Ahtisaari's
Kosovo proposal:
Unfair and peace-preventing
Since
February this article has circulated quite a few dailies but been printed
only in Swedish Aftonbladet and Danish Jyllands-Posten.
It has been submitted - one at a time - to the following who either
did not reply - the majority - or declined: The Guardian (Comment
Is Free and Features), The Wall Street Journal (as response
to a pro-independence letter), The Sunday Telegraph, The
Washington Post, New York Times, International Herald
Tribune, Politiken and Berlingske Tidende (Denmark),
Dagens Nyheter (Sweden).
What do you think could be the reasons that none of these distinguished
free media showed the slightest interest in it?
A) It's badly written.
B) The authors don't really know what they talk about.
C) The authors think there are other solutions than the one suggested
by powerful Western governments, including those that bombed Serbia
and Kosovo in 1999.
D) The newspaper editors don't believe that the Kosovo issue is or will
become important.
E) The article is critical of the media coverage of this conflict.

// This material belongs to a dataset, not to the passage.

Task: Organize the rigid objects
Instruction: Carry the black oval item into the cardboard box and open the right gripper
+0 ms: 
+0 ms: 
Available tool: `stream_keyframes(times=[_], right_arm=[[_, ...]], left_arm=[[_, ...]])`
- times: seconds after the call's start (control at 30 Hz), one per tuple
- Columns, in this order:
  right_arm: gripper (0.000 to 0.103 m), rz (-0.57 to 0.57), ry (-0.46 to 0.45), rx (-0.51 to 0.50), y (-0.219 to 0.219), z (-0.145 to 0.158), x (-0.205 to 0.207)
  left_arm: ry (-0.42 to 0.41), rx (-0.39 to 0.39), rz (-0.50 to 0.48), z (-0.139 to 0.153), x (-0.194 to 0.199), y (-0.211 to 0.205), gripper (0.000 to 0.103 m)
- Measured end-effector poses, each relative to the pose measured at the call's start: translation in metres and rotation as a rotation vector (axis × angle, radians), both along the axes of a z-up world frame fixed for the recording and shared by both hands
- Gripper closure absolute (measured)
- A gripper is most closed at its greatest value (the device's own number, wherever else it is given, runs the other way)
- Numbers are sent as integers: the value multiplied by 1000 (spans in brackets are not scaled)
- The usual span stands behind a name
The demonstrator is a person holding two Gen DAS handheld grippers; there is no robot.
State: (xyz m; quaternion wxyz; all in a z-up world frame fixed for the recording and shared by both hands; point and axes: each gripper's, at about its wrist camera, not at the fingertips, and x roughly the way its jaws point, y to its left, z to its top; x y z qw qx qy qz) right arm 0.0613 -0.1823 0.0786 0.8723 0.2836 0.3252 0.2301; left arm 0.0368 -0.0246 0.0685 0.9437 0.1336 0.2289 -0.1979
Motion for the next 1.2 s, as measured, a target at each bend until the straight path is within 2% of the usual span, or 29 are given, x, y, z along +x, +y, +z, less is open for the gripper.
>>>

F) Editors are overburdened and read only some of all submitted articles,
often going for well-known, powerful people's views.
G) If this type of views began to spread, people might begin to question
whether NATO's bombing was the right thing to do.
H ) Everybody knows that Kosovo is a unique case in world politics.
There are no alternatives to making it independent and, thus, really
nothing that merits a discussion.
I) Nothing is said here that has not already been stated in thousands
of articles about Kosovo.
J ) Other reasons?
We welcome your views, not only about the article but also on how you
think the free media handle conflict, war and peace - here.
May 11, 2007
The western world has a free press, and a
free press can have many perspectives. Why, then, has the story of Kosovo
been so uniform the last 15 years? And why is Martti Ahtisaari’s
so-called mediation of Kosovo’s future status – and the media
coverage of it – so partial and non-objective?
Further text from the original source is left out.